● Problem requirements:
All lines between the one holding "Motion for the" and the end of the material below, both ends included, should be restated exactly.

____________________

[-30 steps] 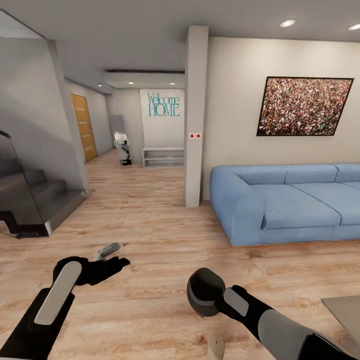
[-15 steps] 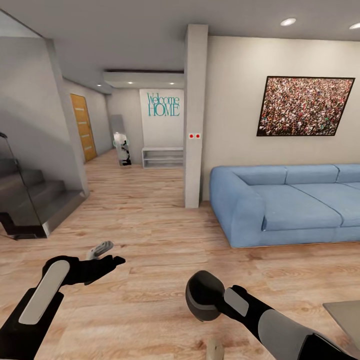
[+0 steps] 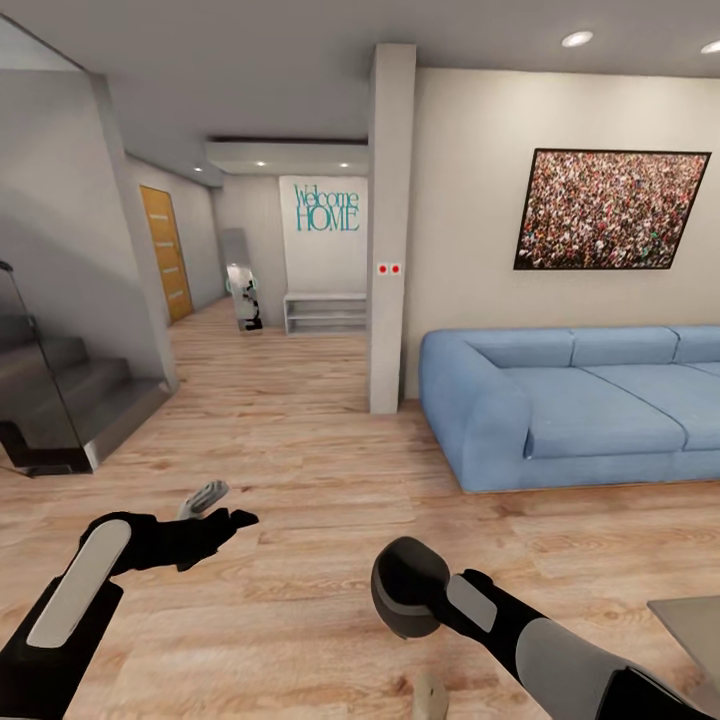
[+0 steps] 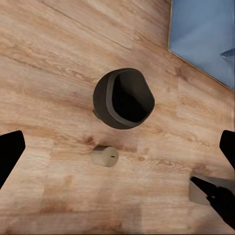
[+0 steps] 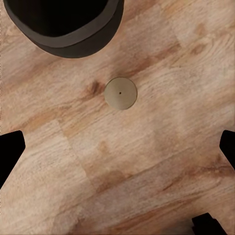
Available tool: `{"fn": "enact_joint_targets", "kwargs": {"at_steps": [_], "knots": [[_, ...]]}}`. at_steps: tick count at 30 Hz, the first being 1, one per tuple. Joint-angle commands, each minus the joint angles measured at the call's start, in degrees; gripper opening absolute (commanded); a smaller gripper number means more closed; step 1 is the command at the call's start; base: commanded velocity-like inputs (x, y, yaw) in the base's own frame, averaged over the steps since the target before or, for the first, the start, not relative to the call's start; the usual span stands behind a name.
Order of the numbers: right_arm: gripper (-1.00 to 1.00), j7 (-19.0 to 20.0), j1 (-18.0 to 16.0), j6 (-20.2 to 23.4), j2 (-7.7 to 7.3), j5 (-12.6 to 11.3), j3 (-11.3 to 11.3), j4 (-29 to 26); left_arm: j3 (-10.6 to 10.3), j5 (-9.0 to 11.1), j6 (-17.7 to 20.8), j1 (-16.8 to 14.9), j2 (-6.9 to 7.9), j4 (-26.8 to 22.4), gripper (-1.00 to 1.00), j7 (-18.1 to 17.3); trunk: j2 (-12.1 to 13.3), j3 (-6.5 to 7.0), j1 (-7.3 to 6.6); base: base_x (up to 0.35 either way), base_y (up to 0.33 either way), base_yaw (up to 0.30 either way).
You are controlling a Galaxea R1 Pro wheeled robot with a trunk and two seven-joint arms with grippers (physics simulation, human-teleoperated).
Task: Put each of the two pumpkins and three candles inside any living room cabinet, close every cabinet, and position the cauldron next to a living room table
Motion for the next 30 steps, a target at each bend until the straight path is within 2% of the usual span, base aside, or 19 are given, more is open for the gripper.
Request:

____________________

● Result of this task:
Motion for the next 30 steps, a target at each bend until the straight path is within 2% of the usual span, base aside, or 19 are given, more is open for the gripper.
Request:

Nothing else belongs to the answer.